Your goal: Copy the data below exactly, but not the pictures it contains.

─── Given information

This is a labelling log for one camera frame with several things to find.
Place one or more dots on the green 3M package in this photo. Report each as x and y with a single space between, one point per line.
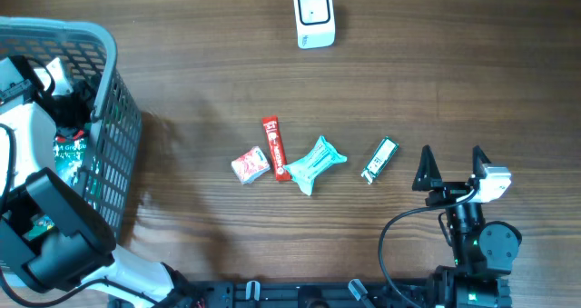
69 157

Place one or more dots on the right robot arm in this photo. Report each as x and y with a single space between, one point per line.
483 251

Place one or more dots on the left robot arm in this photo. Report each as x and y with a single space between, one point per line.
51 238

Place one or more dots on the red white snack packet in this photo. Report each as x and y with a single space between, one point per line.
251 165

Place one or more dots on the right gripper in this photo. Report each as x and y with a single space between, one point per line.
447 191

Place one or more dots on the teal wet wipes pack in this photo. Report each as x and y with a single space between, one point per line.
320 158

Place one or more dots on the white barcode scanner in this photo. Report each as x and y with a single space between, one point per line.
315 23

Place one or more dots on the red stick sachet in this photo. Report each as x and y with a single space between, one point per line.
278 157

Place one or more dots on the grey plastic mesh basket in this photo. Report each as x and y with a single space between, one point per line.
103 179

──────

Exercise output:
This is a labelling log for one camera frame with several things to find.
Place one or more dots on the green 3M package in this photo. Report each as x and y with a single space between, one point per line.
69 157

Place one or more dots on the right robot arm in this photo. Report each as x and y with a single space between, one point per line.
483 251

Place one or more dots on the left robot arm in this photo. Report each as x and y with a single space between, one point per line.
51 238

Place one or more dots on the red white snack packet in this photo. Report each as x and y with a single space between, one point per line.
251 165

Place one or more dots on the right gripper in this photo. Report each as x and y with a single space between, one point per line.
447 191

Place one or more dots on the teal wet wipes pack in this photo. Report each as x and y with a single space between, one point per line.
320 158

Place one or more dots on the white barcode scanner in this photo. Report each as x and y with a single space between, one point per line.
315 23

Place one or more dots on the red stick sachet in this photo. Report each as x and y with a single space between, one point per line.
278 157

Place one or more dots on the grey plastic mesh basket in this photo. Report each as x and y with a single space between, one point per line.
103 179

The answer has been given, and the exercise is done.